Les États-Unis envisagent de nouvelles confiscations de pétroliers pour faire pression sur Maduro

La récente saisie d'un pétrolier vénézuélien par les États-Unis représente un coup direct porté à la structure financière qui soutient le régime de Nicolas Maduro, selon des informations. Le Wall Street Journal. Cette action, qui touche bien plus profondément que les attaques contre des navires liées au trafic de drogue, constitue une menace existentielle pour un gouvernement dont la survie dépend presque exclusivement des revenus pétroliers. La cargaison confisquée, évaluée à environ 80 millions de dollars, équivaut à environ cinq pour cent de ce que le Venezuela dépense mensuellement en importations de marchandises, ce qui augmente le risque de pénurie dans le pays.

Dans le contexte de cette escalade, le gouvernement des États-Unis a annoncé qu'il poursuivrait sa stratégie consistant à saisir davantage de navires, dans le but d'accroître la pression sur Maduro et de le contraindre à quitter le pouvoir.

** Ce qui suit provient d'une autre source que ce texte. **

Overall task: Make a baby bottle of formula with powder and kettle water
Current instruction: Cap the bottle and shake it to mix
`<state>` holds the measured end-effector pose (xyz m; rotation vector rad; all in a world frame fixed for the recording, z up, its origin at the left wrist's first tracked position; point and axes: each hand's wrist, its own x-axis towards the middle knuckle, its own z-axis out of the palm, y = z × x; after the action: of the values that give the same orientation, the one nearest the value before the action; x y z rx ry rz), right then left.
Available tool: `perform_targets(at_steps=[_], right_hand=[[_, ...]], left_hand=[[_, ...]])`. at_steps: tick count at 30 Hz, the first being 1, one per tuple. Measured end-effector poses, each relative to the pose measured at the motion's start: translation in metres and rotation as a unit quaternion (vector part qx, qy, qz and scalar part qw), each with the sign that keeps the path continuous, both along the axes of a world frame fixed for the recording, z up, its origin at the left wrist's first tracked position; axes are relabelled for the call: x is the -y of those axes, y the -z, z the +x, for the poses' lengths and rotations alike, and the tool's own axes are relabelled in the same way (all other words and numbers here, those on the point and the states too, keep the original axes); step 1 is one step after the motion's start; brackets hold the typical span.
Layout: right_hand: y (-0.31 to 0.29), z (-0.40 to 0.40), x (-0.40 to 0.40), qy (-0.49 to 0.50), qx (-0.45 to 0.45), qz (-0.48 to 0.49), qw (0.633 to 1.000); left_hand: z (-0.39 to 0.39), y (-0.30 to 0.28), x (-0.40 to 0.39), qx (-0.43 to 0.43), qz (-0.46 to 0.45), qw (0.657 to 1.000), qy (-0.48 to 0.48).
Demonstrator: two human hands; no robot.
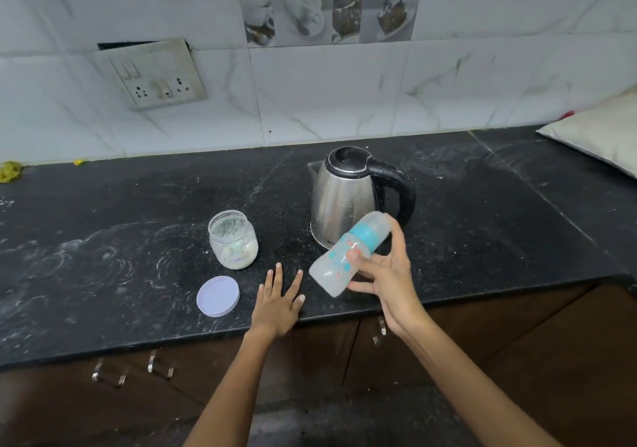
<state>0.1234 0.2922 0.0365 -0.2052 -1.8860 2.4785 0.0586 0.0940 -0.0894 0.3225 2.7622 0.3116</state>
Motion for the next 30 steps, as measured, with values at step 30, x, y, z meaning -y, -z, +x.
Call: perform_targets(at_steps=[30], right_hand=[[0.010,0.009,0.014,-0.076,0.026,0.048,0.996]], left_hand=[[-0.002,0.006,0.002,-0.003,-0.013,1.000,0.011]])
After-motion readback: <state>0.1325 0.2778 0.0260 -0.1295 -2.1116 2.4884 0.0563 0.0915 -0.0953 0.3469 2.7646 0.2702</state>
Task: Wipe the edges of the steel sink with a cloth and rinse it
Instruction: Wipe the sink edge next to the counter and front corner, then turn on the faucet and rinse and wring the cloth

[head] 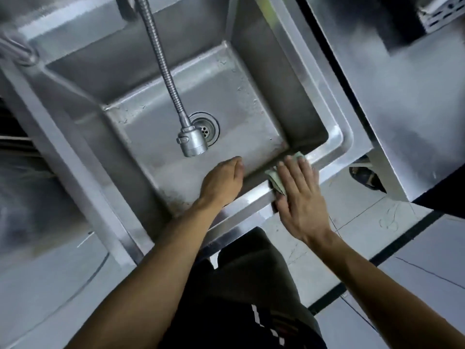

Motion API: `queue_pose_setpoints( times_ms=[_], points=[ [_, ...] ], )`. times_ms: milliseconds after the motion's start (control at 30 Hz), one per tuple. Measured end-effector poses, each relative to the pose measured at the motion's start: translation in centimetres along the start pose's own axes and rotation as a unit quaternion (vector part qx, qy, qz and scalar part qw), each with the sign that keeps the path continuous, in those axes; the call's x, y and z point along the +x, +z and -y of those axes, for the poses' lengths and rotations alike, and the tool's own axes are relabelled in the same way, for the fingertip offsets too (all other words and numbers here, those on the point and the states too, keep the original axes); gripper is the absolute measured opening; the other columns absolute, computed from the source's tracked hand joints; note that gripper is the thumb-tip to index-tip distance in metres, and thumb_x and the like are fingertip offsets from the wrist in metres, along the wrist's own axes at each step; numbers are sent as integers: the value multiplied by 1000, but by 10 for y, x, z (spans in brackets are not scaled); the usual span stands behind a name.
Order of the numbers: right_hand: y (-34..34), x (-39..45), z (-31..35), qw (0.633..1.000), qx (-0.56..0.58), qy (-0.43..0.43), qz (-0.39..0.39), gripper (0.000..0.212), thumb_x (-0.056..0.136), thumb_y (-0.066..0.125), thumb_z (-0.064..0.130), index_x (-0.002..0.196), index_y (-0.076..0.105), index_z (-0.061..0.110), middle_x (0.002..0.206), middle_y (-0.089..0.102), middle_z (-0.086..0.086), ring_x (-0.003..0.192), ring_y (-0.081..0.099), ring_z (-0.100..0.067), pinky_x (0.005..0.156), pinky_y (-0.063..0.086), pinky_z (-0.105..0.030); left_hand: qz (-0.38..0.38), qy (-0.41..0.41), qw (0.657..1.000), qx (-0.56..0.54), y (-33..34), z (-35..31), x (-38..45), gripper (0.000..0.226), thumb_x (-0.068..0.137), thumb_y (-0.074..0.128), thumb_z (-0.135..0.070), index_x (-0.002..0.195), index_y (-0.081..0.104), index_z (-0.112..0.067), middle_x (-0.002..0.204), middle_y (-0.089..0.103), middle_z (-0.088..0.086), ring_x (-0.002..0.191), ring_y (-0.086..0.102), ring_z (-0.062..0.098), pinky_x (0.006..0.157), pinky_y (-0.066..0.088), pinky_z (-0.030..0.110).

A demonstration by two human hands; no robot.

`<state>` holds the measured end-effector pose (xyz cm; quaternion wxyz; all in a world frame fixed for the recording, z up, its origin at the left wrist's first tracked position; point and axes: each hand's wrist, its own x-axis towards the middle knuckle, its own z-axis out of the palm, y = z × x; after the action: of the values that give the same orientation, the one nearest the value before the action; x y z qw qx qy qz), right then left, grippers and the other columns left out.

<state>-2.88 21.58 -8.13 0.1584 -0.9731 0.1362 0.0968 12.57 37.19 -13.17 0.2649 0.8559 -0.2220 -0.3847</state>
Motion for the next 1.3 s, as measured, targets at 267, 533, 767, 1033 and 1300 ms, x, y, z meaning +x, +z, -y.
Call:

Cette campagne comprend un déploiement militaire dans les Caraïbes, des attaques meurtrières contre des navires accusés de trafic de drogue et des menaces de bombardement du territoire vénézuélien. Le président Donald Trump a déclaré que « les jours de Maduro sont comptés », sans toutefois détailler les prochaines étapes.

Le président américain Donald Trump a annoncé la saisie du navire lors d'une réunion à la Maison Blanche

L'impact de ces mesures est déjà perçu dans les ports vénézuéliens. Jeudi, une douzaine de pétroliers attendaient toujours devant le principal port pétrolier du pays, aucun n'osant accoster pour charger du pétrole brut. Dans des conditions normales, au moins dix navires opéreraient simultanément au terminal. Un responsable portuaire vénézuélien a déclaré que la crainte de nouvelles actions américaines avait poussé les employés de tout le pays à s'absenter du travail ou à signaler des maladies.

L'importance du pétrole pour le régime Maduro est centrale : les ventes de pétrole brut ont historiquement représenté plus de quatre-vingt-dix pour cent des revenus d'exportation du Venezuela. En outre, les proches du président ont été accusés de s'approprier une partie des milliards de dollars générés annuellement par cette industrie, selon Le Wall Street Journal. La menace de nouvelles saisies oblige le Venezuela à proposer son pétrole à des prix bien inférieurs au marché aux quelques acheteurs restants, comme la Chine, et à utiliser une part croissante de ses réserves internationales en diminution pour contenir l’inflation.

L'économiste vénézuélien Francisco Rodríguez, de l'Université de Denver, a averti les médias américains que si les États-Unis saisissaient un pétrolier par mois, le Venezuela tomberait en récession. Rodríguez a déclaré : « Si vous provoquez une baisse massive des revenus pétroliers, cela va provoquer une autre récession massive. »

La flotte qui transporte le pétrole brut vénézuélien opère clandestinement : il s’agit d’une « flotte fantôme » composée d’un millier de vieux navires, dont beaucoup transportent également du pétrole sanctionné en provenance de Russie et d’Iran. Selon le site TankerTrackers.com, il y aurait environ quatre-vingts navires dans les eaux vénézuéliennes ou à proximité des côtes, dont plus d'une trentaine sous sanctions américaines.

Les saisies de navires dans les eaux internationales par les États-Unis sont rares, même s'il existe des précédents. En 2020, l’administration Trump a saisi quatre navires transportant du carburant iranien, après avoir obtenu l’approbation d’un juge fédéral qui a estimé qu’il y avait suffisamment de preuves pour relier les actifs à une organisation terroriste désignée.

La porte-parole de la Maison Blanche, Karoline Leavitt, a indiqué que le navire saisi, le Skipper, avait déjà été sanctionné pour avoir transporté du pétrole iranien et qu'il serait transféré vers un port américain. Leavitt a expliqué que les forces américaines ont exécuté un mandat d'arrêt contre le Skipper et que les enquêteurs interrogent l'équipage. Il a ajouté qu'après une procédure judiciaire, les États-Unis prendraient possession des 1,85 millions de barils de pétrole transportés par le navire.

Le département du Trésor a mis à jour jeudi sa liste de sanctions contre le Venezuela, incluant plus d'une douzaine d'opérateurs, de personnes et de navires, dont les neveux de l'épouse de Maduro et un homme d'affaires lié au président.